Finding what you need, when you need it.
Instant gratification, that's what we're used to. We've become an impatient society.
But at work, we still sit for hours, wasting our time watching spinning wheels trying to get the information we need. And when we access the file we want, we may still have to spend time manipulating it to get to just what we need.
While network speeds can take some of the blame, the architecture of many solutions is really the key issue - what we store or how we store it, defined files or structured content.
At Clearbox, we’ve been focused on storing the information as data as opposed to files. This approach allows better access to what you need, when you need it, aggregated and compiled into the form you need it and connected to what it refers to. It also allows users to manage the models and collect information in the field and link it back to the objects it refers to.
We’ve always held the belief that you should manage the data on entry not on exit, as people tend to do for document handovers on completion. If you normalise data when you import it, then it makes it much easier to manipulate it and deliver benefit to the users throughout the process.
These days everyone talks about a CDE (a common data environment). To many, this is a new name for the document management tool but this has the risk of treating everything as files, connected together by document codes instead of underlying relationships. When your CDE is file based, it can often really only be a CDE in name, which often means you need specialist teams to update certain pieces of information, rather than just getting on with it and doing it yourself. It also means you can’t just easily see information that’s associated to a particular object.
The more connected everything is, at its very heart, the easier it is to analyse and get what you need from it.

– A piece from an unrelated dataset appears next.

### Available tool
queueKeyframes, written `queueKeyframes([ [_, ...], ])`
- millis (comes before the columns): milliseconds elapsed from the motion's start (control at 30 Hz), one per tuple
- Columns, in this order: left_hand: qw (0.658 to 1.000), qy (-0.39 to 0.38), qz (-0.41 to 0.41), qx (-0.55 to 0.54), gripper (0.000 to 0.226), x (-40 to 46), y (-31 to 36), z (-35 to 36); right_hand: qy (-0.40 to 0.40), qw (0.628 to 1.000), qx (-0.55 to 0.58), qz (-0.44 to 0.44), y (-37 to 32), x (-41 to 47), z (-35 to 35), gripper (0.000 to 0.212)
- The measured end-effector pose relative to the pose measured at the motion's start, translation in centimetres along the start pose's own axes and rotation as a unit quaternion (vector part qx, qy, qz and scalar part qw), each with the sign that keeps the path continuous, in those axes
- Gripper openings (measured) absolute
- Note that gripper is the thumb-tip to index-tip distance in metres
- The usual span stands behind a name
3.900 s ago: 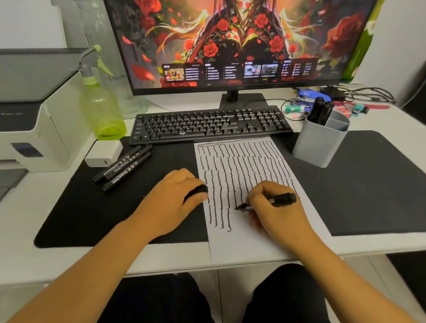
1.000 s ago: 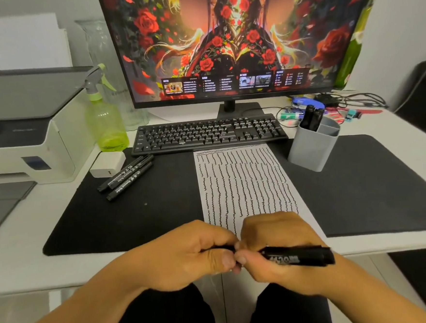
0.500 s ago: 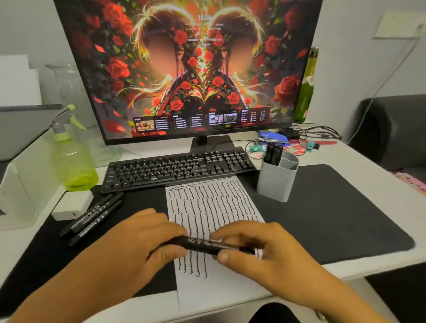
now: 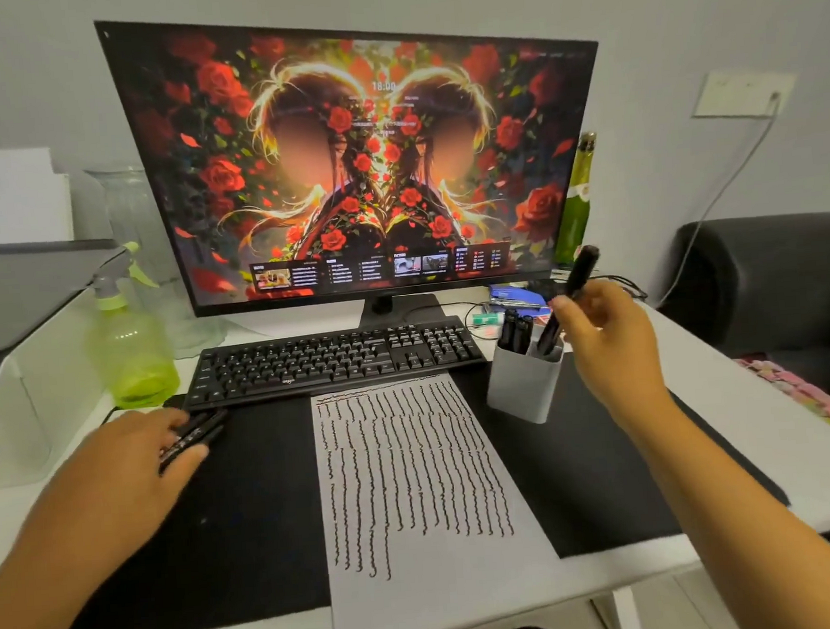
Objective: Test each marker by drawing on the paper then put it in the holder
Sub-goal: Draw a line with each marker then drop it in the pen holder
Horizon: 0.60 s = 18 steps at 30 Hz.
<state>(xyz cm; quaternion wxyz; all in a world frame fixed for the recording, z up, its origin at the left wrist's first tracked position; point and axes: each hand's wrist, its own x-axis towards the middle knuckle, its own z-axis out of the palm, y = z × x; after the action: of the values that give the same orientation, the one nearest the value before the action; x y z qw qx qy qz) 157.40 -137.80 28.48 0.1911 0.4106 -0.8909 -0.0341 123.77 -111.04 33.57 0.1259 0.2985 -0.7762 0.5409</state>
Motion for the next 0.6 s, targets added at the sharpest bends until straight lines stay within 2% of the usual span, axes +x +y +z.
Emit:
queueKeyframes([
  [100, 0.996, -0.036, -0.059, 0.056, 0.039, 0.2, -3.5, 2.4, 0.033, 0.999, -0.010, 0.028, 0.9, 2.1, 1.0, 0.011],
  [200, 0.993, -0.064, -0.057, 0.082, 0.034, -0.4, -4.5, 3.8, 0.018, 0.998, -0.036, 0.055, 1.9, 2.9, 2.2, 0.018],
  [267, 0.993, -0.051, -0.060, 0.088, 0.035, -0.5, -4.6, 4.2, -0.003, 0.996, -0.050, 0.072, 2.5, 2.8, 2.9, 0.027],
  [433, 0.995, -0.036, -0.067, 0.071, 0.033, -0.4, -4.3, 4.2, -0.051, 0.985, -0.134, 0.095, 3.6, 1.5, 3.6, 0.019],
  [600, 0.995, -0.026, -0.071, 0.073, 0.041, -0.5, -3.4, 4.1, -0.019, 0.968, -0.247, 0.049, 3.9, 0.1, 3.9, 0.020],
])
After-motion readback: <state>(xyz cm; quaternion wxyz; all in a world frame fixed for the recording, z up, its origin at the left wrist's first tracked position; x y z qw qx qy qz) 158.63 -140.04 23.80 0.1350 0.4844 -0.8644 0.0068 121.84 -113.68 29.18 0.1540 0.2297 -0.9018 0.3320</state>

Take Google maps as an example. It started out as a route planner, but when Google enabled users to access all the other rich information it stores on shops, restaurants, activities etc., it meant you could also plan your day wherever you were. You can see reviews of restaurants and tourist attractions and make educated decisions on where you want to go and what you want to eat. It’s also intelligent enough to give you the best route depending on whether you’re driving or walking, and you can see what public transport is around.
When technology solutions are data-centric, it enables users to really be able to use information how they want. That information can be manipulated and updated easier, you can look at visual representations of that data but also get the information behind those visuals. You can get reports on whatever bits of data you need. The possibilities are endless.
Our fundamental backbone architecture is built with data at its core, so that we can continually expand our products and grow their potential to keep up with the latest demands, without having to plug bits in and end up with randomly formatted and disconnected information.
We’re continually working to look at the best ways to improve or provide solutions that deliver our customers the information they need, when and how they need it. BIM is changing and the move to the language and outcomes represented by the concept of the Digital Twin will place even more focus on a data managed approach that connects all of the information together.